Je ne peux pas parler de l’intérêt des Coréens pour la musique classique sans mentionner les efforts et les réalisations de la précédente génération de musiciens, comme la célèbre violoniste Chung Kyung-Wha. Depuis, de plus en plus de musiciens coréens font leurs études à l’étranger, se produisent dans des salles prestigieuses et ont la possibilité d’enseigner. Les nombreux prix décrochés par des musiciens coréens lors d’illustres compétitions ont inspiré et encouragé la nouvelle génération. En outre, les institutions musicales coréennes ont élaboré des programmes de développement des talents qui assurent une excellente éducation aux jeunes musiciens.

 

Peut-on parler d’un « esprit coréen » dans la façon de comprendre, jouer et aborder cette musique ?

Je pense que le fait que de nombreux musiciens coréens remportent des compétitions aussi prestigieuses que le Concours Reine Élisabeth illustre bien la situation. J’aimerais citer le documentaire belge Korean Classics Generation [de Thierry Loreau, NDLR], qui répond à cette question comme suit. Premièrement, les grands concours musicaux sont le moyen le plus efficace pour les Coréens de se faire un nom sur la scène internationale. Pour eux, gagner un prix est une étape importante pour poursuivre leur carrière professionnelle en Corée, où le marché du classique est bien plus restreint qu’en Europe ou aux États-Unis.
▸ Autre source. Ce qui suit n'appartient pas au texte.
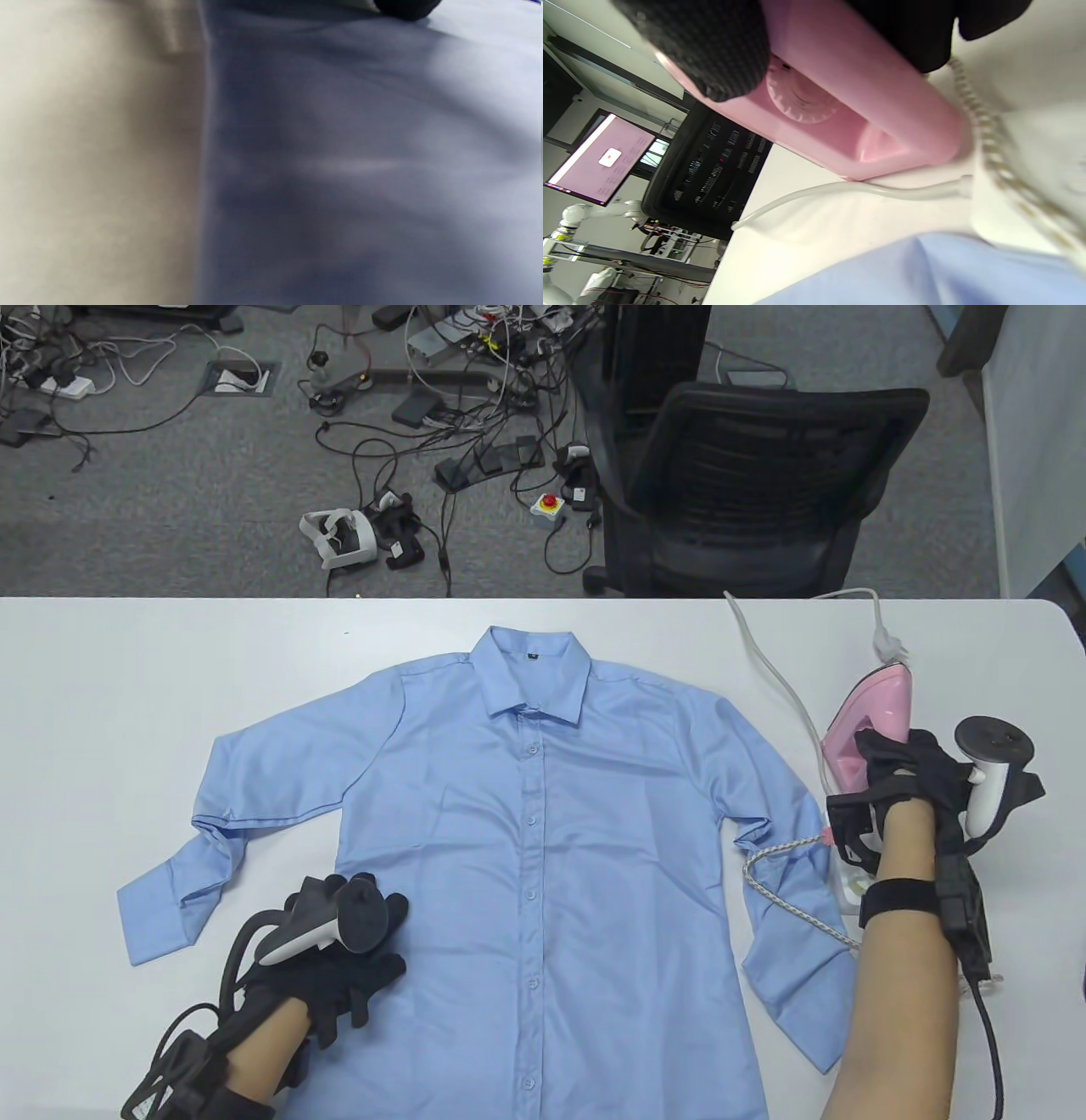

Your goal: Iron long-sleeve shirt with electric iron on table

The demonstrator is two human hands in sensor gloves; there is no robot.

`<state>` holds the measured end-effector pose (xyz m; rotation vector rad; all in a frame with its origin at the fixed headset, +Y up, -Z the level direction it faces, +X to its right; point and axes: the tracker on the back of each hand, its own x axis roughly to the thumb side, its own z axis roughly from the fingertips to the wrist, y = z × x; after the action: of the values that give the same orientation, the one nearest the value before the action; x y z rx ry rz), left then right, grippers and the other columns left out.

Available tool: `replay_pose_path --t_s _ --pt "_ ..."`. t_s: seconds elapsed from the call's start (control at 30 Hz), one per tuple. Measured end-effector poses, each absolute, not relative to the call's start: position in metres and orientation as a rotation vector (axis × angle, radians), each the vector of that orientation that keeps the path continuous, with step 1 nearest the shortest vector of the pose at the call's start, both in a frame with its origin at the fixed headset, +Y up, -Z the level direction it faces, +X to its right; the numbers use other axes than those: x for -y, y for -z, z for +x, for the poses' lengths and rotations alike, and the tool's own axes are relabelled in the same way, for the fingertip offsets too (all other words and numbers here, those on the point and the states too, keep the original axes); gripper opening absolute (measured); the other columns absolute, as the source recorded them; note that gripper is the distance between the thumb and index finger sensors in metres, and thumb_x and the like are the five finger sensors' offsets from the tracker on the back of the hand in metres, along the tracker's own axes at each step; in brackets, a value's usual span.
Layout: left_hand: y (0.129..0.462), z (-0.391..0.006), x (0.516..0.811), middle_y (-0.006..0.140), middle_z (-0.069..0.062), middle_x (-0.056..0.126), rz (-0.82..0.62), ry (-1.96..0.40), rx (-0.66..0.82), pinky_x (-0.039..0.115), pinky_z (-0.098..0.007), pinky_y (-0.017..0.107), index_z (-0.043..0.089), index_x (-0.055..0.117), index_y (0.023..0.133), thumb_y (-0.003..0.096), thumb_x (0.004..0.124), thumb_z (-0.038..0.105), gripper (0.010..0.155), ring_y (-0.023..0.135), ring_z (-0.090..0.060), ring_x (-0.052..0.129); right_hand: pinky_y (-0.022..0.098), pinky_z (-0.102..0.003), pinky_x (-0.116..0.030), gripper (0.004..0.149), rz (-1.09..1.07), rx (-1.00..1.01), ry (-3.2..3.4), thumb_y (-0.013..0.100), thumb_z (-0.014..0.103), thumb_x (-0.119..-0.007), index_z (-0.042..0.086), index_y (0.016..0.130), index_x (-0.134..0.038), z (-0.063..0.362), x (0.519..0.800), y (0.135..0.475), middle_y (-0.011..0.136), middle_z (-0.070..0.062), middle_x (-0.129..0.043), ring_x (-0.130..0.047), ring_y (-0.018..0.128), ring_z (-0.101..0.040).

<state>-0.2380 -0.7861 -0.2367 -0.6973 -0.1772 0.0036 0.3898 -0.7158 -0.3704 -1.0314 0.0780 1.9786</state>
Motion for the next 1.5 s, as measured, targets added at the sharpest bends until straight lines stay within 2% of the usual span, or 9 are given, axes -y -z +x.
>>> replay_pose_path --t_s 0.13,0.27,0.4,0.53,0.67,0.87,1.1,1.27,1.5 --pt "0.237 -0.238 0.786 0.114 0.000 -0.007 -0.699 -0.003 0.179 0.005 -0.060 0.071 0.046 0.013 0.104 0.0519 0.055 0.064 0.070 0.104 -0.029 -0.004 0.063 -0.055 -0.059 0.061 -1.069 -0.173 -2.057 0.037 0.053 -0.080 0.032 0.089 -0.056 0.386 0.724 0.370 0.094 -0.003 -0.064 -0.072 0.088 -0.037" --pt "0.237 -0.238 0.787 0.114 0.000 -0.007 -0.702 -0.005 0.179 0.005 -0.060 0.071 0.046 0.012 0.104 0.0519 0.055 0.064 0.070 0.104 -0.030 -0.005 0.062 -0.056 -0.059 0.062 -1.138 -0.173 -2.123 0.036 0.054 -0.077 0.031 0.090 -0.054 0.380 0.721 0.371 0.094 -0.003 -0.063 -0.071 0.087 -0.037" --pt "0.237 -0.237 0.787 0.114 0.000 -0.007 -0.703 -0.016 0.186 0.005 -0.060 0.071 0.045 0.012 0.104 0.0519 0.055 0.064 0.070 0.104 -0.030 -0.005 0.065 -0.061 -0.046 0.081 -1.148 -0.169 -2.213 0.036 0.053 -0.076 0.019 0.096 -0.034 0.370 0.719 0.370 0.101 -0.011 -0.036 -0.044 0.096 -0.045" --pt "0.237 -0.237 0.785 0.115 0.000 -0.006 -0.691 -0.025 0.195 0.005 -0.060 0.071 0.045 0.015 0.105 0.0517 0.055 0.064 0.069 0.105 -0.030 -0.003 0.066 -0.061 -0.044 0.086 -1.138 -0.014 -2.313 0.035 0.055 -0.074 0.017 0.097 -0.027 0.356 0.698 0.365 0.101 -0.011 -0.028 -0.035 0.097 -0.046" --pt "0.235 -0.236 0.778 0.115 0.000 -0.005 -0.647 -0.036 0.208 0.005 -0.060 0.071 0.045 0.015 0.106 0.0516 0.055 0.065 0.070 0.105 -0.030 -0.003 0.066 -0.061 -0.041 0.088 -1.009 0.190 -2.571 0.036 0.058 -0.070 0.017 0.098 -0.023 0.317 0.668 0.358 0.102 -0.011 -0.022 -0.028 0.098 -0.046" --pt "0.231 -0.232 0.766 0.116 0.000 -0.002 -0.538 -0.022 0.216 0.006 -0.061 0.071 0.044 0.018 0.106 0.0510 0.055 0.065 0.070 0.106 -0.030 0.000 0.067 -0.064 -0.034 0.086 -0.590 0.231 -2.948 0.035 0.061 -0.068 0.025 0.100 -0.024 0.234 0.655 0.348 0.104 -0.006 -0.017 -0.021 0.099 -0.046" --pt "0.229 -0.233 0.761 0.117 -0.001 -0.002 -0.504 -0.038 0.223 0.006 -0.061 0.071 0.044 0.018 0.106 0.0511 0.055 0.065 0.070 0.106 -0.031 0.000 0.067 -0.068 -0.025 0.089 -0.065 -0.106 -3.232 0.032 0.068 -0.063 0.037 0.099 -0.014 0.136 0.696 0.341 0.104 -0.002 0.000 -0.007 0.100 -0.045" --pt "0.231 -0.234 0.762 0.116 0.000 -0.002 -0.522 -0.046 0.218 0.005 -0.061 0.071 0.044 0.018 0.106 0.0510 0.055 0.065 0.070 0.106 -0.030 0.000 0.067 -0.069 -0.023 0.090 -0.112 -0.300 -3.306 0.029 0.073 -0.055 0.037 0.098 -0.008 0.119 0.735 0.365 0.103 -0.002 0.005 -0.003 0.099 -0.044" --pt "0.234 -0.243 0.764 0.117 -0.001 -0.001 -0.541 -0.044 0.175 0.006 -0.061 0.071 0.043 0.019 0.107 0.0511 0.055 0.065 0.070 0.106 -0.033 0.002 0.065 -0.069 -0.032 0.093 -0.495 -0.560 -3.038 0.027 0.078 -0.044 0.032 0.098 -0.006 0.155 0.773 0.410 0.102 -0.010 0.004 -0.013 0.098 -0.051"
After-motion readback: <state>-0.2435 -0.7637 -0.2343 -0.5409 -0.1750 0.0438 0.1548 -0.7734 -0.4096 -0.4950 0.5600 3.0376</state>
Selon moi, ce qui définit l’« esprit coréen », c’est notre passion intense, notre culture du travail, notre discipline et notre rigueur.

 

Vous coachez des étudiants en prévision de ce concert. Comment les encadrez-vous ?

Mon rôle consiste à leur donner des conseils et des avis extérieurs, ainsi qu’à les aider à avoir une vision d’ensemble de leur musique.

 

Ce type de travail est-il enrichissant ?

En tant que pianiste, je n’ai pas l’habitude de travailler avec un quatuor de saxophones. Pour pouvoir les aider de manière plus efficace, j’ai écouté de la musique pour saxophone et j’ai découvert que le son des ensembles de saxophones était incroyablement coloré et fascinant. C’était une belle occasion d’en apprendre plus sur les différents instruments et leur musique.

 

Quelles sont les principales qualités de ces jeunes musiciens ?

Ils expriment leurs idées et pensées avec confiance. Ils partagent leur avis sur la musique sans crainte, tout en respectant les différents points de vue. Ils savent communiquer et s’accorder entre eux – la plus grande qualité pour un ensemble.

 

Pourquoi le public devrait-il assister à leur concert ?

Les Variations sur un thème de Händel de Brahms ne sont pas souvent jouées en concert et le quatuor de saxophones n’est pas non plus une formation très courante. Les différents genres au programme, du romantisme de Brahms au jazz de George Gershwin, sont la garantie d’une expérience intéressante, pour tous les publics. De plus, même si de nombreux musiciens coréens étudient aux conservatoires royaux de Bruxelles, ils ont rarement la possibilité de se produire dans de si grandes salles, en particulier en Belgique. Beaucoup de musiciens, comme moi, réalisent à quel point il est précieux de pouvoir jouer devant un public. La présence du public sera un vrai cadeau pour ces jeunes musiciens et, en retour, nous donnerons le meilleur de nous-mêmes.